I think meeting me was a cry for help. She was looking for a father figure and I’m the wrong person.’ He exhales. ‘Ships that pass in the night.’ Davies has been married three times and has four daughters. He is currently unmarried but has a girlfriend, actress Karen Eyo, characterising himself as ‘easy to love but impossible to live with’. He claims to be in good health, both emotionally and physically. ‘I’m 73 years old with the body of a 72-year-old,’ Davies giggles, reviving the old gag. ‘I play football in the park with my granddaughter Lily. She is nine and she’s nut-megging me. The problem is, I’ve got a bit of a gammy leg.’
On this occasion, he’s not joking. In 2004, while chasing a mugger in New Orleans, where Davies was living, in an attempt to retrieve a handbag snatched from his female companion, the singer was shot. ‘It was fight or flight,’ he says. ‘I wanted to smack him.’ The bullet went through Davies’s right thigh, breaking his femur. ‘There was a bloody great rod in there for a year or so that’s been taken out now,’ he winces, rubbing the limb.
‘They stick it right through the centre of the bone. ‘I used to be a runner but now I have to work out at the gym and if I don’t go three times a week the leg gets pretty stiff.’ He rocks with mirth at the idea that he could have written a song about the traumatic episode, called You Really Shot Me. Davies is endearingly eccentric company. I last met him in the spring, on the 50th anniversary of Waterloo Sunset’s 1967 release. He mentioned some grainy YouTube footage, still viewable, of himself and David Bowie singing the iconic song at Carnegie Hall in 2003. ‘We did Waterloo Sunset and he said, “Who’s going to take what line? How shall we sing this?” And I said, “Let’s imitate each other.”
So that’s what we did. David was a great mimic. That ability gave him his diversity as a performer. He was a smart kid.’ In the week of the 40th anniversary of Elvis Presley’s death, Davies casually lets slip that not only did he meet Elvis but that The King came to see The Kinks. ‘It was in the Whisky a Go Go, a small club in LA,’ says Davies. ‘We had a very brief conversation, just brushed past each other really. He said, “Hello”, I said, “I’ve got to go on in five minutes.”
Not now, Elvis!’ Today, the veteran showman enjoys the ‘joyous, invigorating’ company of younger artists. Describing himself as ‘not so much the godfather of Britpop, more a concerned uncle’, he has followed Oasis’s career with interest, its warring brothers often echoing the antics of The Kinks before them. ‘I know both the guys, Liam lives up near me. They’re chalk and cheese but they’ll get back together.’ Does he believe they should have reunited for Ariana Grande’s One Love benefit concert in Manchester? ‘I suppose so, but I don’t criticise them for not getting together. One of them [Liam] made an appearance.

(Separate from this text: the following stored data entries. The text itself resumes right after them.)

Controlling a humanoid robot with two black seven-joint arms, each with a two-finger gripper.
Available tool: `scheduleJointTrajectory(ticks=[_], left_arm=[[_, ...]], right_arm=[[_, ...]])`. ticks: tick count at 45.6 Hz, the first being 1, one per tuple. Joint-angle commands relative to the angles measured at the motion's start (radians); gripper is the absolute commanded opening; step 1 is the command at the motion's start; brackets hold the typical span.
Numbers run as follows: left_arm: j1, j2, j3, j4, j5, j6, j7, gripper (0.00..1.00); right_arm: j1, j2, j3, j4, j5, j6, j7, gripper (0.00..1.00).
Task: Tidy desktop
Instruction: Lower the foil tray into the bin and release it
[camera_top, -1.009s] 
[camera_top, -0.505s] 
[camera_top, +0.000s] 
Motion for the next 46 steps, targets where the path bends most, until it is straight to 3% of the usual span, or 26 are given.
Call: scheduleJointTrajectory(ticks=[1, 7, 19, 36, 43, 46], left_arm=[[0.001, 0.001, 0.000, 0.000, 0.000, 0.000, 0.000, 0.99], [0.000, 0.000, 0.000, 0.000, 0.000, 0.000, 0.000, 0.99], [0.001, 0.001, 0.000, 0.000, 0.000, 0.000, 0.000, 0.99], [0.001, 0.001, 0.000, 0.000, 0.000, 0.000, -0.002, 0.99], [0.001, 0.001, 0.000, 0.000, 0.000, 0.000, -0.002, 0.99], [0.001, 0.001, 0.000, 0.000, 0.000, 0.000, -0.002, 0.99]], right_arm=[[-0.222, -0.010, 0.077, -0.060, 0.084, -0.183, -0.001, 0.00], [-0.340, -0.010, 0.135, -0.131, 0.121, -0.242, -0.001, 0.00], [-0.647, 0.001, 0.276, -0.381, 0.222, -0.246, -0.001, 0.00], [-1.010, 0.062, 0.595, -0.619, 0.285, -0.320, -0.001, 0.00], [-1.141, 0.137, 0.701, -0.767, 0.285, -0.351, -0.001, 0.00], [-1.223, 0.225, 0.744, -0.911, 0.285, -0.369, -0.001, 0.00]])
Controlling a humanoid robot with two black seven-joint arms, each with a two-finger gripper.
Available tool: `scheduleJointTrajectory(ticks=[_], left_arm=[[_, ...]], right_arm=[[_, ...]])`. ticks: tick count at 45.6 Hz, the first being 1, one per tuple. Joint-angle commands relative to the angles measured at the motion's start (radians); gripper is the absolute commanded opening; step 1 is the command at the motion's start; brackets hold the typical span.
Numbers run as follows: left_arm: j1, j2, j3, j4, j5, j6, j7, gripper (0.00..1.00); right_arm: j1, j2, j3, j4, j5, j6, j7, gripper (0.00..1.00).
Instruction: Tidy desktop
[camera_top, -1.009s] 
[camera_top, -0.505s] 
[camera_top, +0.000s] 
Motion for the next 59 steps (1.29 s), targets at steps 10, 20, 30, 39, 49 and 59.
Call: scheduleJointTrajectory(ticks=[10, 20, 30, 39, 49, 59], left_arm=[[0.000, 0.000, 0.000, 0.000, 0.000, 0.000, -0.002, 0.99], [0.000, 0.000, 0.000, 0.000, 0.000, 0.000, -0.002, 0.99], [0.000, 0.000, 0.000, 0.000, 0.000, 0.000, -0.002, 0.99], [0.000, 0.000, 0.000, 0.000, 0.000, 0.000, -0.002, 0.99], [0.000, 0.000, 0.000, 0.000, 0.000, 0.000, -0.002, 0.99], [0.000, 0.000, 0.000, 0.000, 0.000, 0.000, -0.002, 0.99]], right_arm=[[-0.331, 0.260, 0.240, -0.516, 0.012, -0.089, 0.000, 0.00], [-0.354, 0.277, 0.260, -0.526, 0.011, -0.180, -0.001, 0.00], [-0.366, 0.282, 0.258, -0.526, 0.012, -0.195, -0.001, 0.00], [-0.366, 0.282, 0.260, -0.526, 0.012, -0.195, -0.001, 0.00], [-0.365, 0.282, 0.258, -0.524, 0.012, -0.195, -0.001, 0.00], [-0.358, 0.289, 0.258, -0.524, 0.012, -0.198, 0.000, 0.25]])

There’s a certain amount of bandwagonism that goes on with those things. It’s like with Grenfell Tower – how did that Simon Cowell record do?’ Aware that he may be sounding cynical, Davies declares that he was amused to hear his restless classic Tired Of Waiting in a TV commercial, although due to The Kinks’ complex publishing affairs he may not profit from it.
‘They used it for a McCain’s potato ad,’ he smirks approvingly. ‘I saw a potato in a microwave on the telly and they were playing Tired Of Waiting as it cooked. Still, I don’t think I get any money for that – not a sausage!’ Spud-shifting soundtracks aside, Davies has just completed the storyline to a new musical about siblings ‘partially’ reflecting his own fractious history and is about to mix the second solo album of his Americana trilogy – the first satisfying instalment of which arrived earlier this year – entitled The Invaders. Davies keeps busy but insists he doesn’t feel the pressure of the advancing years. ‘What will be will be,’ he shrugs. ‘I try to enjoy the moment.
You just have to make sure your braces don’t snap and your trousers fall down.’ When he was knighted this year, Davies says his only concern was positioning his problematic leg correctly on the ceremonial cushion as he knelt before a sword-wielding Prince Charles.
‘The honours system is a unique thing,’ he says. ‘We should hang on to it.’ Prior to his knighthood, Davies received a CBE from the Queen in 2004. ‘I’m a commander,’ he winks, saluting comically. During the investiture, Davies remembers Her Majesty saying, ‘So many songs.’ I tell him that would make a fitting epitaph. He closes his eyes, picturing the simple inscription on his headstone. ‘Maybe if they could put “And even a few good ones” in brackets underneath,’ he says, with a wonky grin. ‘That would do me.’